Re: DDD correctly emulated by HHH is correctly rejected as non-halting.

Am Fri, 12 Jul 2024 08:20:53 -0500 schrieb olcott:

On 7/12/2024 3:03 AM, Mikko wrote:

On 2024-07-11 14:10:24 +0000, olcott said:

On 7/11/2024 1:25 AM, Mikko wrote:

On 2024-07-10 17:53:38 +0000, olcott said:

On 7/10/2024 12:45 PM, Fred. Zwarts wrote:

Op 10.jul.2024 om 17:03 schreef olcott:

 

However, each of those instances has the same sequence of
instructions that the x86 language specifies the same operational
meaning.

*That is counter-factual*
When DDD is correctly emulated by HHH according to the semantics of
the x86 programming language HHH must abort its emulation of DDD or
both HHH and DDD never halt.

The assembly is not concerned with aborting or halting.
 

When DDD is correctly emulated by HHH1 according to the semantics of
the x86 programming language HHH1 need not abort its emulation of DDD
because HHH has already done this.

However, the program DDD is the same in both cases and therefore the
its behavioral meaning per x86 semantics is also the same.

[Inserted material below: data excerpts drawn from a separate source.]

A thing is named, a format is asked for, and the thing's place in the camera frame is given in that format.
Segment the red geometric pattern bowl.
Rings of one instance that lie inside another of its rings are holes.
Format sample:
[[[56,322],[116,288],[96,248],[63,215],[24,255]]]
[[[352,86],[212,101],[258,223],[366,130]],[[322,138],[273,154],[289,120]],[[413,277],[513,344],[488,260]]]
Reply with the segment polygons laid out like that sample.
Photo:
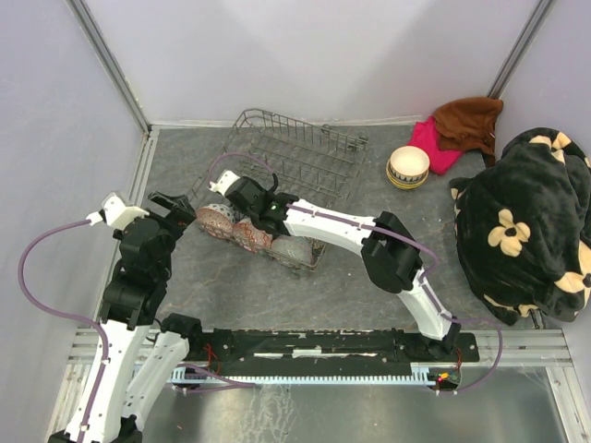
[[[257,229],[249,218],[245,218],[234,225],[232,236],[242,247],[252,253],[271,248],[272,236]]]

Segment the red diamond pattern bowl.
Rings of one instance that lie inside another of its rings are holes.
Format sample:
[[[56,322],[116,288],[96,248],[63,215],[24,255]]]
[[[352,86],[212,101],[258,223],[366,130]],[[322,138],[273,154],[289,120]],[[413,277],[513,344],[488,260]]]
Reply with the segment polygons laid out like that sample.
[[[235,214],[224,204],[212,203],[197,209],[196,221],[209,235],[228,239],[233,233]]]

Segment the grey hexagon pattern bowl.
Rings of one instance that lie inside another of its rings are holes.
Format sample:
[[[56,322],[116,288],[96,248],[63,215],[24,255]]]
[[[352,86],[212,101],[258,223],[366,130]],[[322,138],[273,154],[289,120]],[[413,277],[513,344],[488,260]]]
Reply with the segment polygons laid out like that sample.
[[[310,265],[313,261],[312,245],[305,237],[279,236],[272,241],[271,251],[288,268]]]

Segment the grey wire dish rack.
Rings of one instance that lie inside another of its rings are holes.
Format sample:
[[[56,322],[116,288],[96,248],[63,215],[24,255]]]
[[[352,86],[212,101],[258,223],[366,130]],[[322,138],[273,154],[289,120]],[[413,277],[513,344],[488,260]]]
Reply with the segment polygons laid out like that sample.
[[[276,177],[276,192],[339,210],[357,179],[367,146],[363,130],[343,132],[328,124],[314,125],[271,111],[247,109],[236,119],[207,172],[190,188],[191,204],[196,210],[212,203],[224,204],[234,212],[235,223],[245,219],[226,198],[208,189],[210,181],[229,169],[265,188],[272,187]],[[279,262],[271,248],[255,254]],[[287,268],[313,271],[318,263]]]

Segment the purple striped bowl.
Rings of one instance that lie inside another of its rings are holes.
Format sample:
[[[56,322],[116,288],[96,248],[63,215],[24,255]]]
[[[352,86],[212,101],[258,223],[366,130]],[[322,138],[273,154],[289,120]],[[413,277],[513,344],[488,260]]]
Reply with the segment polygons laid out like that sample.
[[[401,182],[401,183],[414,183],[414,182],[419,182],[422,180],[427,180],[428,179],[428,174],[423,174],[420,175],[419,177],[412,177],[410,180],[404,180],[401,177],[395,176],[395,175],[389,175],[388,176],[390,181],[397,181],[397,182]]]

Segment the yellow rim blue pattern bowl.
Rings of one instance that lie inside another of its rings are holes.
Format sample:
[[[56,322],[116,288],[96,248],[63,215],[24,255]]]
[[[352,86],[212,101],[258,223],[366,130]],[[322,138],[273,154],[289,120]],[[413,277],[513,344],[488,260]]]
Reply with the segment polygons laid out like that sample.
[[[392,185],[398,189],[402,189],[402,190],[410,190],[410,189],[416,189],[420,186],[422,186],[425,183],[425,180],[419,181],[419,182],[414,182],[414,183],[401,183],[401,182],[397,182],[397,181],[391,181]]]

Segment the cream bowl orange rim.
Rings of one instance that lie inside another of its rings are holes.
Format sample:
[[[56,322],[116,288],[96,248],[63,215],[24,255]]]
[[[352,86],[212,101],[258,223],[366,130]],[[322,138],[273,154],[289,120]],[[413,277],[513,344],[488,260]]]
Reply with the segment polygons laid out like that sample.
[[[402,146],[395,149],[388,161],[389,172],[404,180],[428,174],[429,166],[429,156],[415,146]]]

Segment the brown dotted pattern bowl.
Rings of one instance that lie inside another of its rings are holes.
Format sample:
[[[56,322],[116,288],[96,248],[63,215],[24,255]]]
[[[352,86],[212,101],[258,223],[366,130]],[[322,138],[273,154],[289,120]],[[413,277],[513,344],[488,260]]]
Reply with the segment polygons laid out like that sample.
[[[311,259],[311,266],[316,266],[319,259],[322,257],[323,253],[326,249],[326,244],[317,239],[310,240],[312,246],[312,259]]]

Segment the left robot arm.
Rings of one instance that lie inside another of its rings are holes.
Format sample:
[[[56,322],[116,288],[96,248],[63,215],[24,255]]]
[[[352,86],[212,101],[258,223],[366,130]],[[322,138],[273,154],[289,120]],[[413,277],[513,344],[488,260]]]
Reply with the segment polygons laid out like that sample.
[[[113,229],[120,258],[103,292],[99,343],[86,387],[66,428],[52,442],[140,442],[151,408],[175,367],[204,349],[199,320],[171,315],[151,354],[135,367],[172,277],[172,254],[196,212],[185,195],[152,192],[165,215],[132,206],[113,192],[86,223]]]

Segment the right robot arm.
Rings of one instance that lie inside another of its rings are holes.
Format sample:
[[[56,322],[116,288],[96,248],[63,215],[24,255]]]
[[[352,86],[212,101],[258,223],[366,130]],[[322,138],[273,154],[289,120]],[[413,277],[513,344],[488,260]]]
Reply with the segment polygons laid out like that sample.
[[[415,241],[395,215],[383,211],[378,217],[362,217],[327,210],[265,189],[245,176],[233,175],[218,193],[259,230],[320,240],[361,257],[370,281],[398,295],[416,321],[420,337],[405,345],[408,353],[444,361],[456,352],[461,326],[434,294],[420,257],[431,251]]]

HHH1(DDD) only halts because HHH(DDD) aborts its emulation thus proving
the the behaviors are different.

The simple fact remains that if the behaviour of a program depends
on what is simulating it, that simulator is faulty.
 

The behavior of DDD emulated by HHH1 is identical to the behavior of
the directly executed DDD().

Which is the behaviour of DDD accordint to the semantics of x86
language.

If you stupidly ignore that DDD does call HHH in recursive emulation it
might superfically seem that way.

It does that in every (non-)simulation, no change there.